▶ [ASSIGNED TASK]: Each line from the beginning of the data below through the line containing "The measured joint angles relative" should be repeated exactly, please.

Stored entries
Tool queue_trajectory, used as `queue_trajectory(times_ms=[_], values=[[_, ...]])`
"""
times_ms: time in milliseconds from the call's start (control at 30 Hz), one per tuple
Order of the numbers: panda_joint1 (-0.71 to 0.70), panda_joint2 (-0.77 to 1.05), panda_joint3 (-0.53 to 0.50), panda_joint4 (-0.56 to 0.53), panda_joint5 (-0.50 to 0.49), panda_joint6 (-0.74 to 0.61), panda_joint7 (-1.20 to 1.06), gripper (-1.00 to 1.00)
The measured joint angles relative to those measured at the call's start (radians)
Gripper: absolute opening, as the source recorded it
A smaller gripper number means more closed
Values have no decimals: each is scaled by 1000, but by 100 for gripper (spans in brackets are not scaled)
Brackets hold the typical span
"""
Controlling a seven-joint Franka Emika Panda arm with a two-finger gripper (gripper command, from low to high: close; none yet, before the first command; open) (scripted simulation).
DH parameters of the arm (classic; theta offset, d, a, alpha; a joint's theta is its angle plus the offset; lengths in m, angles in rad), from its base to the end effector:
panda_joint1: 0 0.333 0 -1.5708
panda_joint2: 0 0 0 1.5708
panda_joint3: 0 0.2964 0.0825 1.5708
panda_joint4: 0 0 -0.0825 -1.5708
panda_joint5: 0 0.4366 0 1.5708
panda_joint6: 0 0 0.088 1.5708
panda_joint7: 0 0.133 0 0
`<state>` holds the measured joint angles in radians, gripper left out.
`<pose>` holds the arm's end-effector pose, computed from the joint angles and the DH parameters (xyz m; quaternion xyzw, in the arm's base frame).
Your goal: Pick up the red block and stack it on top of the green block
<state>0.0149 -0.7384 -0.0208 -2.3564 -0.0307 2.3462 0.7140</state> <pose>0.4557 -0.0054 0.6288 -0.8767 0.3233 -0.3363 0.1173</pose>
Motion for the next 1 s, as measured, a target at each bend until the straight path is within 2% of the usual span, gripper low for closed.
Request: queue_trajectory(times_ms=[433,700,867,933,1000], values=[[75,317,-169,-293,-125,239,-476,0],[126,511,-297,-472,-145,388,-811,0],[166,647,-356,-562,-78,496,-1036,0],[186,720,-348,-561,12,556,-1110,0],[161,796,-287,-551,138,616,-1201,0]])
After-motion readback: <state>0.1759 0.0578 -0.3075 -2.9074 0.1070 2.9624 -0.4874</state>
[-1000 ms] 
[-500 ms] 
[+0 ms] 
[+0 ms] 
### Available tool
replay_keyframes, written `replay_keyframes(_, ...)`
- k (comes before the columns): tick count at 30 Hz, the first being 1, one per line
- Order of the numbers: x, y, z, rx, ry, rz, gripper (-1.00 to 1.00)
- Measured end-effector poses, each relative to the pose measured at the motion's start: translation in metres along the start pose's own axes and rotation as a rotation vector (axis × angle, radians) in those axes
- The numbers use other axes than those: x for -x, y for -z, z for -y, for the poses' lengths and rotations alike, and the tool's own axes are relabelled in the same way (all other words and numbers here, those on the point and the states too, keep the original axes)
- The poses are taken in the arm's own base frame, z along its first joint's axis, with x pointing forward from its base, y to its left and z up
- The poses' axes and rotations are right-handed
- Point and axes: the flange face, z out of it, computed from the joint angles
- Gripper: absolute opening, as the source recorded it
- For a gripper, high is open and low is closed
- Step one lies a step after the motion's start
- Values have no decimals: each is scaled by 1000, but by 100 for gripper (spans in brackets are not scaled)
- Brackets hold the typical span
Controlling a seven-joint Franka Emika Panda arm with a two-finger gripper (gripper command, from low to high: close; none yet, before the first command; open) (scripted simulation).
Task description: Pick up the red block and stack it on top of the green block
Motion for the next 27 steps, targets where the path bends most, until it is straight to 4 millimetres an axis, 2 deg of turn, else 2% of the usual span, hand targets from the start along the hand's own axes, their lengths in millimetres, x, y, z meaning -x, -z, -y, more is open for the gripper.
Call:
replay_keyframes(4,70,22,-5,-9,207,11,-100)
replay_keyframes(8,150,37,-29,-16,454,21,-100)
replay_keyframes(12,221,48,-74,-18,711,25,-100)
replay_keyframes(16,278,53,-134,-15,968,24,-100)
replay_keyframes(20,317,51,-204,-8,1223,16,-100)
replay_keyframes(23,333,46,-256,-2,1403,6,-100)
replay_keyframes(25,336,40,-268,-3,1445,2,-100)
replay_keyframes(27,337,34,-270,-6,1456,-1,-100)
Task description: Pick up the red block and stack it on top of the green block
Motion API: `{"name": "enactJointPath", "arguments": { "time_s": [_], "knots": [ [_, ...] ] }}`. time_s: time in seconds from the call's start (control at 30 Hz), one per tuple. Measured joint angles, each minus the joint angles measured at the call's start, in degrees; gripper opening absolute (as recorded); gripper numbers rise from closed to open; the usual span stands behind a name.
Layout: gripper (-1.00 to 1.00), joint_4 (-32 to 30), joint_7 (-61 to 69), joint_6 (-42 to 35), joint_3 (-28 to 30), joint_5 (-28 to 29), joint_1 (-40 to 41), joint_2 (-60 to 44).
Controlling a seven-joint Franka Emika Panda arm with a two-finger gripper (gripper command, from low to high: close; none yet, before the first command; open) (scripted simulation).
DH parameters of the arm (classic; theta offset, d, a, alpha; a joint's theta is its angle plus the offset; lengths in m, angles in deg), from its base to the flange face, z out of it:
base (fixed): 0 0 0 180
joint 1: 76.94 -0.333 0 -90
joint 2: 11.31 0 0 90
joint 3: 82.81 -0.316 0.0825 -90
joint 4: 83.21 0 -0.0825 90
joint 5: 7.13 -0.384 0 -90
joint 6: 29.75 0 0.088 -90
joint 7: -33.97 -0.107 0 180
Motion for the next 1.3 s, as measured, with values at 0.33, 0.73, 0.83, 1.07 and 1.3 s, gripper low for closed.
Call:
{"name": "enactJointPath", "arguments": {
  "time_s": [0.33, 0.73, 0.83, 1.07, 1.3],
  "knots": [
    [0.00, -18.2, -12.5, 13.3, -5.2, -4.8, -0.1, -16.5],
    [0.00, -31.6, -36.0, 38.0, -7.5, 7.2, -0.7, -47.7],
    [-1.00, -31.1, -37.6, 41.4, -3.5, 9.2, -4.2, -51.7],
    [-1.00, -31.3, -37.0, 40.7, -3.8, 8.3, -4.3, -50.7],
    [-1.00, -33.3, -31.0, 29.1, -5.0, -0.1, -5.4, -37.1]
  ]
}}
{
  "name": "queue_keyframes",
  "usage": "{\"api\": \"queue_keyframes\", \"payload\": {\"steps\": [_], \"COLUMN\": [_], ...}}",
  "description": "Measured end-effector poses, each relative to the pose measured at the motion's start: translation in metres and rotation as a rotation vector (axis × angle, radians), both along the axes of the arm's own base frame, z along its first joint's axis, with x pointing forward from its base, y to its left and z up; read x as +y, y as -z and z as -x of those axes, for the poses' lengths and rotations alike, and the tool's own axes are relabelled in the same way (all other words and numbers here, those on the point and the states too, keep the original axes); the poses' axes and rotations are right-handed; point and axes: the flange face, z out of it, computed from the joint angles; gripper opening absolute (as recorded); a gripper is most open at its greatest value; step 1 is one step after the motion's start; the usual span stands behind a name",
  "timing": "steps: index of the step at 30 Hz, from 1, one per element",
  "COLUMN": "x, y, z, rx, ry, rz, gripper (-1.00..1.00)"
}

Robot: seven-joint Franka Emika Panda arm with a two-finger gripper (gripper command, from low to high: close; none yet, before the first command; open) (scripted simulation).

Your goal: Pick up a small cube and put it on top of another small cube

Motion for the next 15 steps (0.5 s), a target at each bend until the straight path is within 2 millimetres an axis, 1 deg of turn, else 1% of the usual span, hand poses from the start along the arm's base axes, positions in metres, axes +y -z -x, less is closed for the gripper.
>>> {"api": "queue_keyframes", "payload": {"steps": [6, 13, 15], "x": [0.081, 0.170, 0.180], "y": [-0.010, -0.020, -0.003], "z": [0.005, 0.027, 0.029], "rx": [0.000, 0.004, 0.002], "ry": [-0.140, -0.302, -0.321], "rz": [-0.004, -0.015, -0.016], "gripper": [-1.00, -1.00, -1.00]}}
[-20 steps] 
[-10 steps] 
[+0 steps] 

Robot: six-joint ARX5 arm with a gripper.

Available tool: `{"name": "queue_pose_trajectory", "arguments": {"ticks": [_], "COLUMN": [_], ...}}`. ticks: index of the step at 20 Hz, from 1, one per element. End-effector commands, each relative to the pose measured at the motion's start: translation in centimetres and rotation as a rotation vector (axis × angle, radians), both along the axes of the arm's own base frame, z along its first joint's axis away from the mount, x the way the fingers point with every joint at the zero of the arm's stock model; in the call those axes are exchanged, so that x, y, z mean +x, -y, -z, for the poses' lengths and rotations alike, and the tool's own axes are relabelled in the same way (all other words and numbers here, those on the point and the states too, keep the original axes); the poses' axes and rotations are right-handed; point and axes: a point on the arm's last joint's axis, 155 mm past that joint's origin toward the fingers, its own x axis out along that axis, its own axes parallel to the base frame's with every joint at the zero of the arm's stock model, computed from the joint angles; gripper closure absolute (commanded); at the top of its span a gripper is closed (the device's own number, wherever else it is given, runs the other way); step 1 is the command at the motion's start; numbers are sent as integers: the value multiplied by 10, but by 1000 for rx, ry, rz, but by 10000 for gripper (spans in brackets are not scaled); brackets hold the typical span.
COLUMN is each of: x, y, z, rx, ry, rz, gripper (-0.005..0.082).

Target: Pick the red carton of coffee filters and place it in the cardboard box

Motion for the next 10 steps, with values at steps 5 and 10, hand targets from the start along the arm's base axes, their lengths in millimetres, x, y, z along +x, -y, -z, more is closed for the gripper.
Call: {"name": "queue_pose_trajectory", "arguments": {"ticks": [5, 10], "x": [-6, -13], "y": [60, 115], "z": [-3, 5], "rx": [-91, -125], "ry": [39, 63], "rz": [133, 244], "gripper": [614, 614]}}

▶ [SOLUTION TO THIS EXERCISE]:
Tool queue_trajectory, used as `queue_trajectory(times_ms=[_], values=[[_, ...]])`
"""
times_ms: time in milliseconds from the call's start (control at 30 Hz), one per tuple
Order of the numbers: panda_joint1 (-0.71 to 0.70), panda_joint2 (-0.77 to 1.05), panda_joint3 (-0.53 to 0.50), panda_joint4 (-0.56 to 0.53), panda_joint5 (-0.50 to 0.49), panda_joint6 (-0.74 to 0.61), panda_joint7 (-1.20 to 1.06), gripper (-1.00 to 1.00)
The measured joint angles relative to those measured at the call's start (radians)

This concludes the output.